Equality of outcome is a thornier question. The implication to me at least, is that everyone should get the same payout or the same percentage of their life retired, regardless of their choices.
Hypothetically speaking, why should someone who slacked off in school, ended up in a physically demanding job, didn’t do well at it, and chose not to save for retirement get the same as someone who did none of those things? That guy basically chose poorly at every stage. Having a shitty retirement is the natural consequence of that. Why shouldn’t he suffer that consequence?
The premise that our current system has anything close to “equality of opportunity” is disconnected from reality.

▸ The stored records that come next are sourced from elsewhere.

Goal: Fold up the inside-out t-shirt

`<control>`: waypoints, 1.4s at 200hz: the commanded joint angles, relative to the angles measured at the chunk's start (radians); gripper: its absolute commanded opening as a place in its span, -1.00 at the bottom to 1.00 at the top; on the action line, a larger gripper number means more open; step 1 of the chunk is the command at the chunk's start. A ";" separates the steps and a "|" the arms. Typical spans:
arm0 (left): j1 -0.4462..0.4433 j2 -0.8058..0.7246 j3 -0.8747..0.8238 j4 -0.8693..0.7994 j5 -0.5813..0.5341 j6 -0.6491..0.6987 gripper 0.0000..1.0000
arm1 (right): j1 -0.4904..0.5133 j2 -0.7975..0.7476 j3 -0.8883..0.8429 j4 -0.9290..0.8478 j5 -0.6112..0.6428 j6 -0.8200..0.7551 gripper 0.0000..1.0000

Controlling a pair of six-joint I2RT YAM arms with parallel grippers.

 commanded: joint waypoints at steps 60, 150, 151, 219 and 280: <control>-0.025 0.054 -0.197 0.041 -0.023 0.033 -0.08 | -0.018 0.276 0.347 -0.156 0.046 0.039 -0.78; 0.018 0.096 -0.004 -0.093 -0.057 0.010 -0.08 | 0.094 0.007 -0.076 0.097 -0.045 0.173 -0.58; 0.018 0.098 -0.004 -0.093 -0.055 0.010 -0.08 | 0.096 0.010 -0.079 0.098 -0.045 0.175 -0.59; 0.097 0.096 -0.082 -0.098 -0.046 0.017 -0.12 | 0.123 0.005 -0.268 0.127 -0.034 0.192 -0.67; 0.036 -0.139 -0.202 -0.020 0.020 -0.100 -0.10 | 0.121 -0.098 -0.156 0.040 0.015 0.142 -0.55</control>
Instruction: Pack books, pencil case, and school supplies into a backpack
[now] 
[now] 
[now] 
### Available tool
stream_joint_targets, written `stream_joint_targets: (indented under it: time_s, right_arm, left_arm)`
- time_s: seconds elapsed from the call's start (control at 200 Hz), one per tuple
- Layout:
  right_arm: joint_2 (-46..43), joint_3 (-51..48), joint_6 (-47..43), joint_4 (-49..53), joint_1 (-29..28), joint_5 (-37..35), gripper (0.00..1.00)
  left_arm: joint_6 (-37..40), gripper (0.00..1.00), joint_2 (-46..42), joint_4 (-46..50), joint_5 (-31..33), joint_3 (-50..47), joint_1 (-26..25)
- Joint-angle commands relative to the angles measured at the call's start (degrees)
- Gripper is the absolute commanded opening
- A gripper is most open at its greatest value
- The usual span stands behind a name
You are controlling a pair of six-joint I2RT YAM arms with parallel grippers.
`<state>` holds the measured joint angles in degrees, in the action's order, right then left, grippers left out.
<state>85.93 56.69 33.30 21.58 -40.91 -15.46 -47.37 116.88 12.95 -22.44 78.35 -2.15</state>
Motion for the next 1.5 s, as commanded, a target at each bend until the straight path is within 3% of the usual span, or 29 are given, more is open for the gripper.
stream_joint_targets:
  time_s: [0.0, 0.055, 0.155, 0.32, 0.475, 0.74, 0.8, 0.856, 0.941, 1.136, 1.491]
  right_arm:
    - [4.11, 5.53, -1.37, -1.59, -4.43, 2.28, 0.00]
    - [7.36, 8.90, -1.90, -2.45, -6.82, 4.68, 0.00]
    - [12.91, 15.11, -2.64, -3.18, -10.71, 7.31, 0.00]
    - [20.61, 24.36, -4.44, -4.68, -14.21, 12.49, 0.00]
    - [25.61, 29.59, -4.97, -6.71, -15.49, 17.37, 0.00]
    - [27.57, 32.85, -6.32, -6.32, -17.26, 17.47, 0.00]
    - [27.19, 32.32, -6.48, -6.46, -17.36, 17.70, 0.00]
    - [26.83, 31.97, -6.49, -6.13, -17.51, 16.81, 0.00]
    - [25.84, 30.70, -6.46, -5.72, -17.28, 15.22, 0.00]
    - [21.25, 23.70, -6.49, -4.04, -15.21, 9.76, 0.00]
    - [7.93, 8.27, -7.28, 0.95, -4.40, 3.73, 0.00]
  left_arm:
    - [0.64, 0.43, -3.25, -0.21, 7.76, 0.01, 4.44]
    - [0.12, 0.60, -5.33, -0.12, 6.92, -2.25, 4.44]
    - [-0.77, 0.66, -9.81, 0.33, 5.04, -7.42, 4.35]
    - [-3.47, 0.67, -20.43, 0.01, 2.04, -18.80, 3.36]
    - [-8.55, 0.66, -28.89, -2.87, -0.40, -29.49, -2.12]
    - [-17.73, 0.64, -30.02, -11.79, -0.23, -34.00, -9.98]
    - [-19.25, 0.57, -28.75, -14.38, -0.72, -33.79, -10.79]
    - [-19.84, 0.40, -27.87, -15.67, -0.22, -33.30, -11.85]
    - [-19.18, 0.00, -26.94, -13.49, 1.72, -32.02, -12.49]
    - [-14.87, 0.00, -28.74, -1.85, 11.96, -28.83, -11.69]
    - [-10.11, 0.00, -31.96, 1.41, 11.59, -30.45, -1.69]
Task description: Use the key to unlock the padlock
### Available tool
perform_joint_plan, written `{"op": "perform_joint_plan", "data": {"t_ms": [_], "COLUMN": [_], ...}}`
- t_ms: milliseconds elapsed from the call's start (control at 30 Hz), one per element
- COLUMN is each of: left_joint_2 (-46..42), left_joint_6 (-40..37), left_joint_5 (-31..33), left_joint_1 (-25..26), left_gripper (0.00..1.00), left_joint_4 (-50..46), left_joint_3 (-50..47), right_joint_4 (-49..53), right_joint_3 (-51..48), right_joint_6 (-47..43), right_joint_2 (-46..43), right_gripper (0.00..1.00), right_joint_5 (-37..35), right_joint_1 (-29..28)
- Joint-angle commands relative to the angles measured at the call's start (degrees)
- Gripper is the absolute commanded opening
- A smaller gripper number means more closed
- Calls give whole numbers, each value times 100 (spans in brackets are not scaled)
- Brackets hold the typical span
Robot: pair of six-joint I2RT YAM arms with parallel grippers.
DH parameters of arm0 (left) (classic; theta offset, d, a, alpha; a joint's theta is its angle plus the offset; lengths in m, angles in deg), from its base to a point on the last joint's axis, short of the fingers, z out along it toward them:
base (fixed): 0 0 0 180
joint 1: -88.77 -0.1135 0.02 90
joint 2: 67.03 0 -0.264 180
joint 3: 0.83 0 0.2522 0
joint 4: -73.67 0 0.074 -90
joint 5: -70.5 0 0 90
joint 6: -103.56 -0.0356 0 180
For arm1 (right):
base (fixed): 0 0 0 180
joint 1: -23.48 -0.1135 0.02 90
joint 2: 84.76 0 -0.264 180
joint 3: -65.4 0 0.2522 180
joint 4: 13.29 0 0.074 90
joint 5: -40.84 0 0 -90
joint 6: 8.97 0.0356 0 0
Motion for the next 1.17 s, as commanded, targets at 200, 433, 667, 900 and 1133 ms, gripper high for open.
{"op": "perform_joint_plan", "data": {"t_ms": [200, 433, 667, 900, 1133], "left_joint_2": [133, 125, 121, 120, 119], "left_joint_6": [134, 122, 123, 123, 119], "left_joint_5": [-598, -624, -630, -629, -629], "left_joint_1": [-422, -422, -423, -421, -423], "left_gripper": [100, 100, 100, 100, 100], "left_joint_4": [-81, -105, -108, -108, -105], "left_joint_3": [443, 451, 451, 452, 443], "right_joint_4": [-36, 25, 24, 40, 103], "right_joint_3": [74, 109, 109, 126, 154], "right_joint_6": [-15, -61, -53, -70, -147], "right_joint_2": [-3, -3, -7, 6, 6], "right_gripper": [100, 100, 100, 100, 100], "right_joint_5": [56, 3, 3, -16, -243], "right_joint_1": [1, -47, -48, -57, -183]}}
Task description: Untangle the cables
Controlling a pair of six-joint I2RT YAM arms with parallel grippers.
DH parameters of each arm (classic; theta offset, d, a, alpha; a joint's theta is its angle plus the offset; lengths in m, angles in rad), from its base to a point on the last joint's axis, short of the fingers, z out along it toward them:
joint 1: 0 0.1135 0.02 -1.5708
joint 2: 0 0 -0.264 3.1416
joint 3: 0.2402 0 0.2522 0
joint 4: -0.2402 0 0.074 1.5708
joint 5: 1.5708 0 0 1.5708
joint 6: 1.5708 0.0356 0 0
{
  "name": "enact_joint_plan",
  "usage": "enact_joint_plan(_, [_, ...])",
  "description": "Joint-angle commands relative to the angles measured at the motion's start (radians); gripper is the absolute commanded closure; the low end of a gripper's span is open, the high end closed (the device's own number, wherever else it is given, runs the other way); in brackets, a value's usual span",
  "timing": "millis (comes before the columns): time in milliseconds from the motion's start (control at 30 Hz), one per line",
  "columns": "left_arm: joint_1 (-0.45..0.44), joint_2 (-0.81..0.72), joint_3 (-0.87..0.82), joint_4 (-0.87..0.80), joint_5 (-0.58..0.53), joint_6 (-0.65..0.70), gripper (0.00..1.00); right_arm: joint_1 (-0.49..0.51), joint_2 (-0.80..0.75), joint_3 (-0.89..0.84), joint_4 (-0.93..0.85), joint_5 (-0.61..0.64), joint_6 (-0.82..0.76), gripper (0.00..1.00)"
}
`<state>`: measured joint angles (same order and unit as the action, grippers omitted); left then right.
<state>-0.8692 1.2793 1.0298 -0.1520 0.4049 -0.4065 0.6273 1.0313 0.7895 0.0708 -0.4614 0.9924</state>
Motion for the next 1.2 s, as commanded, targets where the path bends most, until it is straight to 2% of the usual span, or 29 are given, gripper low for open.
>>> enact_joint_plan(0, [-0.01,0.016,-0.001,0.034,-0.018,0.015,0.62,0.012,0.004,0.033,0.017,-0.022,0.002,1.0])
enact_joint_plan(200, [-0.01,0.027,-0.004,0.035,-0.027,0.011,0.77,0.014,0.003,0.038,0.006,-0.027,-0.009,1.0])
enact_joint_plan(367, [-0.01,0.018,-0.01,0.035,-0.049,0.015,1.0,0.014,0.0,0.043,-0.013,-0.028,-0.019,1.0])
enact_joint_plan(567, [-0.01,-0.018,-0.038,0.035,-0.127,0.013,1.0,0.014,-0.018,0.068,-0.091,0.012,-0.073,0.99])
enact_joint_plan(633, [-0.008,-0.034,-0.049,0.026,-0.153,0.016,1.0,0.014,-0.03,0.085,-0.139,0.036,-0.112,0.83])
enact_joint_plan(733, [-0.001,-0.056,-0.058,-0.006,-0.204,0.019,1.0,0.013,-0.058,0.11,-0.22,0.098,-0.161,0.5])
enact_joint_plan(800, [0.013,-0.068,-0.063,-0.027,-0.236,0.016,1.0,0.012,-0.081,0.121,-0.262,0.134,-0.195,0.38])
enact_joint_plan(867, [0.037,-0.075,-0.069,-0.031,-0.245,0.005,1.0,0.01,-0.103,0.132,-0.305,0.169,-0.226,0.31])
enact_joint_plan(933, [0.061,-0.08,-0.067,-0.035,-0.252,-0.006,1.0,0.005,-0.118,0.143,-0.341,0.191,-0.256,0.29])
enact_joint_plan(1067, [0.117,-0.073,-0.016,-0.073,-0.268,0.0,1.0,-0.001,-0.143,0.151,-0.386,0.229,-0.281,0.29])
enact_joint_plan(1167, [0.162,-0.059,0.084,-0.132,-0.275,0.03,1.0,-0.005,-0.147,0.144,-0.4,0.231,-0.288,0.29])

Illustrating with myself: I worked hard to accomplish what I have accomplished in my life. It wasn’t just given to me. AND I am a huge beneficiary of intersectional privileges. (I can list them if you want.) Someone without my privileges would be less likely to have the same work have had the same payoff. Heck part of my privileges include the family system I was born into that pushed me to work hard in certain ways and enabled me to do so, the expectations that I would because of various identities I happen to have. None of this takes away from my being rightfully proud of my track record, but I’d be an idiot to not recognize that my privileges amplified my efforts. And idiot is not one of my intersectional identities.
I am not looking to create equality of outcomes; but less disproportionately unequal outcomes seems like a reasonable target, given the lack of equality of opportunity.